*** Block opens ***

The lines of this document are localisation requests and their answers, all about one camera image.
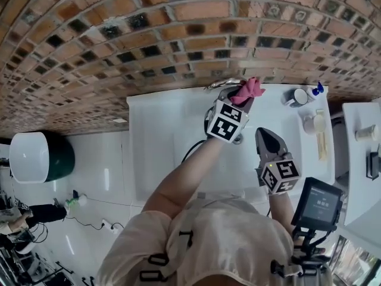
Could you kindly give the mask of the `glass jar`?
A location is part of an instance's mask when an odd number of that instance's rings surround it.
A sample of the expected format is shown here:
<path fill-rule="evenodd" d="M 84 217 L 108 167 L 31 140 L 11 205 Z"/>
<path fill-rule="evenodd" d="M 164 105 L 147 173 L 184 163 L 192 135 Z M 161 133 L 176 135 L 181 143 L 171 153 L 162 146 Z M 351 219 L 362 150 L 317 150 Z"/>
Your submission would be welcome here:
<path fill-rule="evenodd" d="M 355 132 L 356 141 L 377 141 L 379 136 L 379 130 L 377 125 L 371 125 L 366 128 L 359 129 Z"/>

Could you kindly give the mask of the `black device mount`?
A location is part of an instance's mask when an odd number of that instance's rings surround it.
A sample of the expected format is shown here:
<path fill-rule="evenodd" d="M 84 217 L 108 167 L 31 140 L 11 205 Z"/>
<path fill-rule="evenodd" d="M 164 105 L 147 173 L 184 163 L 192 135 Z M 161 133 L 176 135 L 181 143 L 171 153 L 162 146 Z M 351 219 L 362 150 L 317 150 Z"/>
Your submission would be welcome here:
<path fill-rule="evenodd" d="M 315 237 L 316 230 L 303 231 L 301 227 L 296 227 L 292 232 L 292 238 L 294 240 L 302 239 L 302 243 L 294 246 L 292 263 L 300 265 L 306 272 L 322 269 L 330 257 L 325 256 L 325 249 L 318 248 L 318 245 L 323 243 L 330 234 L 331 231 L 327 231 L 323 237 L 312 243 L 311 240 Z"/>

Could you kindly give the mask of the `person's beige shirt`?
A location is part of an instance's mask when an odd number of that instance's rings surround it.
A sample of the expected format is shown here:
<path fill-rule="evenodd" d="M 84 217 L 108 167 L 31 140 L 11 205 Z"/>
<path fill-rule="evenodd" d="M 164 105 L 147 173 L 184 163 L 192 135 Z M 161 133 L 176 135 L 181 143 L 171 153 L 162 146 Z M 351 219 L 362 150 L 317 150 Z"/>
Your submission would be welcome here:
<path fill-rule="evenodd" d="M 273 237 L 283 233 L 289 236 L 291 258 L 294 253 L 294 244 L 286 229 L 259 214 L 251 204 L 237 197 L 200 196 L 173 219 L 160 212 L 142 212 L 130 219 L 105 257 L 96 286 L 135 286 L 139 265 L 153 254 L 170 254 L 175 237 L 183 227 L 193 231 L 196 247 L 205 244 L 211 251 L 216 251 L 219 244 L 246 244 L 255 236 L 273 246 L 276 242 Z M 301 275 L 262 286 L 333 286 L 332 273 L 323 267 L 316 276 Z"/>

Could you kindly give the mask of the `person's right forearm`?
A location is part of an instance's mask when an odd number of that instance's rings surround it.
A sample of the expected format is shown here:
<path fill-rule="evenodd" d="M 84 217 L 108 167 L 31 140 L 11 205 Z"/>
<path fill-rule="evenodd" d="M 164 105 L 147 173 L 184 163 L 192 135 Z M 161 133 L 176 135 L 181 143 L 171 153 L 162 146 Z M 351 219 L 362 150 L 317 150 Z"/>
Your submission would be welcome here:
<path fill-rule="evenodd" d="M 294 210 L 288 194 L 270 194 L 268 199 L 272 219 L 278 221 L 291 235 L 294 230 L 291 224 Z"/>

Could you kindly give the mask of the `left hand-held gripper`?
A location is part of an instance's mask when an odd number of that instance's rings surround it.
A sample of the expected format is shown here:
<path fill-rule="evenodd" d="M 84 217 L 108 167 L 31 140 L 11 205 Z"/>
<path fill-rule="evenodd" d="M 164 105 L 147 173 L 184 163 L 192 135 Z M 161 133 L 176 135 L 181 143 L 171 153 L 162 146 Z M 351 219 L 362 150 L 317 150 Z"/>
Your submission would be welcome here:
<path fill-rule="evenodd" d="M 248 98 L 243 103 L 242 110 L 236 108 L 229 102 L 238 90 L 238 87 L 222 89 L 214 106 L 205 114 L 205 133 L 208 138 L 214 137 L 232 143 L 241 134 L 249 120 L 249 113 L 255 98 Z"/>

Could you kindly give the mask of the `white side counter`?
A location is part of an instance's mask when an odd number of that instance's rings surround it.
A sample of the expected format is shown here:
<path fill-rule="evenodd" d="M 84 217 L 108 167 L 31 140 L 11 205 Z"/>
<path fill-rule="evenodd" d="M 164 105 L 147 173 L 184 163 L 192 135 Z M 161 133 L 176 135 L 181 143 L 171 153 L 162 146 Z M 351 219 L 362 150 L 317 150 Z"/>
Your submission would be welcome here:
<path fill-rule="evenodd" d="M 348 205 L 344 225 L 347 226 L 381 200 L 381 176 L 367 177 L 367 156 L 379 147 L 381 108 L 376 102 L 350 102 L 342 105 L 349 152 Z M 376 127 L 376 136 L 355 137 L 355 133 Z"/>

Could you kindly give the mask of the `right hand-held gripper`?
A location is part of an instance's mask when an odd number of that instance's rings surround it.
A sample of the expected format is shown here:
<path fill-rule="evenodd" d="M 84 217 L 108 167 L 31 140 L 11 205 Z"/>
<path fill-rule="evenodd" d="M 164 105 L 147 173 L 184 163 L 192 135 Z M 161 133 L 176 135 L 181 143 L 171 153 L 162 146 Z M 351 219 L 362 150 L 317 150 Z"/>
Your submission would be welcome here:
<path fill-rule="evenodd" d="M 285 141 L 266 128 L 256 130 L 255 141 L 262 162 L 256 169 L 260 186 L 266 187 L 269 195 L 280 195 L 293 190 L 301 178 L 301 172 L 292 154 L 288 152 Z"/>

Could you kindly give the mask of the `white round tub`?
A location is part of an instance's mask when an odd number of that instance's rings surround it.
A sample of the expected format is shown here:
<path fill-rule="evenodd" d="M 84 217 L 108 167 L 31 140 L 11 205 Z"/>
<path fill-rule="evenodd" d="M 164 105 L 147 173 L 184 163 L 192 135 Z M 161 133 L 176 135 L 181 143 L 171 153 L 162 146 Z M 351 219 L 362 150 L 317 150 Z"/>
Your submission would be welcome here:
<path fill-rule="evenodd" d="M 20 184 L 41 184 L 49 172 L 48 142 L 42 132 L 17 133 L 10 144 L 11 173 Z"/>

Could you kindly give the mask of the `green and white spray bottle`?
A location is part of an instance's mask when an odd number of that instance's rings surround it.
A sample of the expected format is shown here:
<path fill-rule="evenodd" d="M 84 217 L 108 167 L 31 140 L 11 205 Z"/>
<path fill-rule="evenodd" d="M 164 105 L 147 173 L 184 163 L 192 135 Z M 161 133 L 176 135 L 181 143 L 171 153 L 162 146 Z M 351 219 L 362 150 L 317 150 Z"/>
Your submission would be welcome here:
<path fill-rule="evenodd" d="M 78 204 L 79 206 L 84 206 L 87 203 L 87 196 L 85 194 L 78 195 L 77 197 L 73 197 L 69 200 L 65 201 L 65 204 L 69 207 Z"/>

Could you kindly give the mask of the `pale pink cup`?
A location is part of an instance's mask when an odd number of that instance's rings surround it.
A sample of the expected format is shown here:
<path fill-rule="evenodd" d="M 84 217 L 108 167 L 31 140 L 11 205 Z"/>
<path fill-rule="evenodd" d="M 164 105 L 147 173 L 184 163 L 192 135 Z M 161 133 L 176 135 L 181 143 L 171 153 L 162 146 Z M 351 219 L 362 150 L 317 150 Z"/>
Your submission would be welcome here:
<path fill-rule="evenodd" d="M 305 133 L 309 135 L 316 134 L 316 127 L 315 127 L 315 118 L 316 116 L 304 116 L 303 119 L 303 128 Z"/>

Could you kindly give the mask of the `chrome faucet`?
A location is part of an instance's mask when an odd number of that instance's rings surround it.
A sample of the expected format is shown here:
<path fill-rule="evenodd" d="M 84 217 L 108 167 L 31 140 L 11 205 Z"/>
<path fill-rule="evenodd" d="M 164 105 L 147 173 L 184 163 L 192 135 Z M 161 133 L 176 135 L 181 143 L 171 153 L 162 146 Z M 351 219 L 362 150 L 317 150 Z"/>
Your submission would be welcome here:
<path fill-rule="evenodd" d="M 222 80 L 217 80 L 217 81 L 205 86 L 204 90 L 210 91 L 212 89 L 218 89 L 218 88 L 222 88 L 222 87 L 231 88 L 231 87 L 235 87 L 235 86 L 241 86 L 245 83 L 246 83 L 246 80 L 242 79 L 242 78 L 234 78 L 234 77 L 224 78 Z"/>

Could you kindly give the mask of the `grey harness with black buckles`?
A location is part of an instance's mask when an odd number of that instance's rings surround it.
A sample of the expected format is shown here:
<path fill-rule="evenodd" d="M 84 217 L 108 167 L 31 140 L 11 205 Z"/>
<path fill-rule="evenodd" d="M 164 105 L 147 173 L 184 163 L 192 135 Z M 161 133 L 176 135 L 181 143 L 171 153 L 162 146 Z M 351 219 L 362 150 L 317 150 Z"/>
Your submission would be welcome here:
<path fill-rule="evenodd" d="M 276 234 L 273 246 L 255 236 L 244 243 L 219 244 L 216 251 L 193 244 L 193 231 L 183 227 L 175 237 L 170 254 L 153 254 L 139 265 L 135 286 L 179 286 L 183 278 L 193 285 L 210 276 L 228 276 L 246 286 L 296 279 L 300 265 L 290 263 L 289 236 Z"/>

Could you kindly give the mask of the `wooden brush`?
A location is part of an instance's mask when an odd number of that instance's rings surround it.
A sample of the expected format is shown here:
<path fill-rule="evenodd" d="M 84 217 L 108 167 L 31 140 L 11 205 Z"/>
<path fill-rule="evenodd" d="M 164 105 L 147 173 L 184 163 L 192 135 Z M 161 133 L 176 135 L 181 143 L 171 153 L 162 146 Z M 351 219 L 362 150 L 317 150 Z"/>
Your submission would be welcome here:
<path fill-rule="evenodd" d="M 325 132 L 319 132 L 317 135 L 318 159 L 320 161 L 327 160 L 327 144 Z"/>

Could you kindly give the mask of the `pink cloth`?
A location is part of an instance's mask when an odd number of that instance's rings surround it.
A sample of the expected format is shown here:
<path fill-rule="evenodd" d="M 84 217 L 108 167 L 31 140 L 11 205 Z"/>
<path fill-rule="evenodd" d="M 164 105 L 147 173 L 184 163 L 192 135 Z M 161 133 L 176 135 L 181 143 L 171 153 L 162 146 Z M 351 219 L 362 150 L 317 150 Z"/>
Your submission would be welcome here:
<path fill-rule="evenodd" d="M 251 77 L 247 81 L 242 82 L 237 91 L 231 92 L 228 95 L 228 99 L 233 105 L 241 107 L 249 100 L 261 97 L 265 91 L 261 87 L 261 82 L 256 77 Z"/>

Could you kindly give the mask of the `white mug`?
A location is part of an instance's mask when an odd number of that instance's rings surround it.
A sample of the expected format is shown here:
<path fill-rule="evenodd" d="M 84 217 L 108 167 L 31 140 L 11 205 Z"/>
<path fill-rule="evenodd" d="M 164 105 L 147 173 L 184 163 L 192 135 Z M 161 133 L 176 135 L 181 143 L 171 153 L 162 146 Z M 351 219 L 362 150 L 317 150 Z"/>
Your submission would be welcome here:
<path fill-rule="evenodd" d="M 308 103 L 308 94 L 301 88 L 295 89 L 293 92 L 293 100 L 294 103 L 292 105 L 295 107 L 306 105 Z"/>

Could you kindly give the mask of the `white sink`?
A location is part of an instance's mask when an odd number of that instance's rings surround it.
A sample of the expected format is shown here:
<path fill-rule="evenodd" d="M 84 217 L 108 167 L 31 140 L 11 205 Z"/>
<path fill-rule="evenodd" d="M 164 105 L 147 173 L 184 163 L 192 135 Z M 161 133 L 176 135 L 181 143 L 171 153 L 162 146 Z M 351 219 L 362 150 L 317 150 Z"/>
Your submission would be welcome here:
<path fill-rule="evenodd" d="M 326 94 L 299 108 L 282 104 L 285 91 L 294 85 L 264 85 L 264 95 L 251 108 L 248 124 L 240 144 L 226 144 L 217 164 L 200 186 L 203 192 L 232 193 L 250 202 L 261 203 L 267 193 L 258 183 L 256 168 L 260 158 L 256 151 L 255 131 L 264 127 L 286 142 L 303 178 L 314 177 L 332 184 L 335 180 L 335 156 L 331 126 L 327 126 L 327 160 L 318 159 L 317 137 L 305 133 L 304 116 L 324 111 L 330 122 Z M 219 90 L 203 88 L 177 89 L 128 97 L 130 108 L 130 146 L 136 195 L 146 200 L 158 184 L 175 169 L 187 151 L 205 138 L 203 121 Z"/>

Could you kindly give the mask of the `black box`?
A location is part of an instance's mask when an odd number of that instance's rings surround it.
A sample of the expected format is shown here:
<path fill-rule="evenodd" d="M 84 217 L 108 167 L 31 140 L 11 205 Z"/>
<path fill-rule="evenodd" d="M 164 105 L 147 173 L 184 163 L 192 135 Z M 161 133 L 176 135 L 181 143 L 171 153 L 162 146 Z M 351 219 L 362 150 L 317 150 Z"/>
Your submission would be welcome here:
<path fill-rule="evenodd" d="M 366 177 L 375 180 L 381 174 L 381 144 L 376 151 L 371 151 L 366 157 Z"/>

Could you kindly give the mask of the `cream cup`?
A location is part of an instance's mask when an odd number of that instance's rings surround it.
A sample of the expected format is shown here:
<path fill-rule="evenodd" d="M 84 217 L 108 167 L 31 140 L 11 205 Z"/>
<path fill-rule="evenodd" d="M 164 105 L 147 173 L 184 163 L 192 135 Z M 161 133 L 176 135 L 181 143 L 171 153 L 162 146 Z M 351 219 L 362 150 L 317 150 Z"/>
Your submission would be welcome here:
<path fill-rule="evenodd" d="M 312 118 L 313 129 L 316 132 L 323 132 L 326 128 L 323 110 L 316 110 L 316 115 Z"/>

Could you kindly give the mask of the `person's left forearm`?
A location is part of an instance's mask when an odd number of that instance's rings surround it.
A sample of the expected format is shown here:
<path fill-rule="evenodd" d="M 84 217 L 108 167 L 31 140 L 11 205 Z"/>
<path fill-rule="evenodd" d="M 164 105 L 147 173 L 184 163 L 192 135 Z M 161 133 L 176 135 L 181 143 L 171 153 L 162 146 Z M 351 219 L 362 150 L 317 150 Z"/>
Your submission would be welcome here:
<path fill-rule="evenodd" d="M 143 212 L 160 212 L 175 218 L 191 200 L 204 177 L 215 165 L 225 143 L 217 138 L 203 142 L 169 173 L 148 198 Z"/>

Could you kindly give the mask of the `black display device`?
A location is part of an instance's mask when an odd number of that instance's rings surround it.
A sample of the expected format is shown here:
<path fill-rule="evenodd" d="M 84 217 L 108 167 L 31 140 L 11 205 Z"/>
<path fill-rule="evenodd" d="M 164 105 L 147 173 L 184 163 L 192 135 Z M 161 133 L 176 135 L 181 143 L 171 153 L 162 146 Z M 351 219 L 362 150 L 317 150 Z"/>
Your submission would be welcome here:
<path fill-rule="evenodd" d="M 343 205 L 342 195 L 343 191 L 333 185 L 306 178 L 291 224 L 315 231 L 335 231 Z"/>

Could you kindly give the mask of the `white power strip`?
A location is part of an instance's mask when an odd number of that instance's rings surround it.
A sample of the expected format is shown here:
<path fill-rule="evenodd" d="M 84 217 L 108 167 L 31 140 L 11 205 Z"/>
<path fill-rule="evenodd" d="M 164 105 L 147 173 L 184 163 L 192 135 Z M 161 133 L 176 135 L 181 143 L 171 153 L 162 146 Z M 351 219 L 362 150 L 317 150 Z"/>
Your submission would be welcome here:
<path fill-rule="evenodd" d="M 102 219 L 102 225 L 113 234 L 118 234 L 120 232 L 118 223 L 109 223 L 109 221 Z"/>

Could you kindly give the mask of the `dark green stand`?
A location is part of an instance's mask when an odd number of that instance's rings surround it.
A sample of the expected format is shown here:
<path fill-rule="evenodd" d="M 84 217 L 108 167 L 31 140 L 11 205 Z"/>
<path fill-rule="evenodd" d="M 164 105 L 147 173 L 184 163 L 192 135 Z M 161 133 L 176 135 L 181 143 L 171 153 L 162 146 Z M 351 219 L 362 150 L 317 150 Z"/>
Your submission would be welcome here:
<path fill-rule="evenodd" d="M 75 153 L 68 139 L 58 133 L 43 131 L 48 144 L 49 169 L 45 182 L 56 181 L 72 173 Z"/>

*** Block closes ***

— Exercise instructions —
From the listing above, collect each line in which the string "device" appears.

— Response —
Could you kindly give the mask of the `black device mount`?
Could you kindly give the mask of the `black display device`?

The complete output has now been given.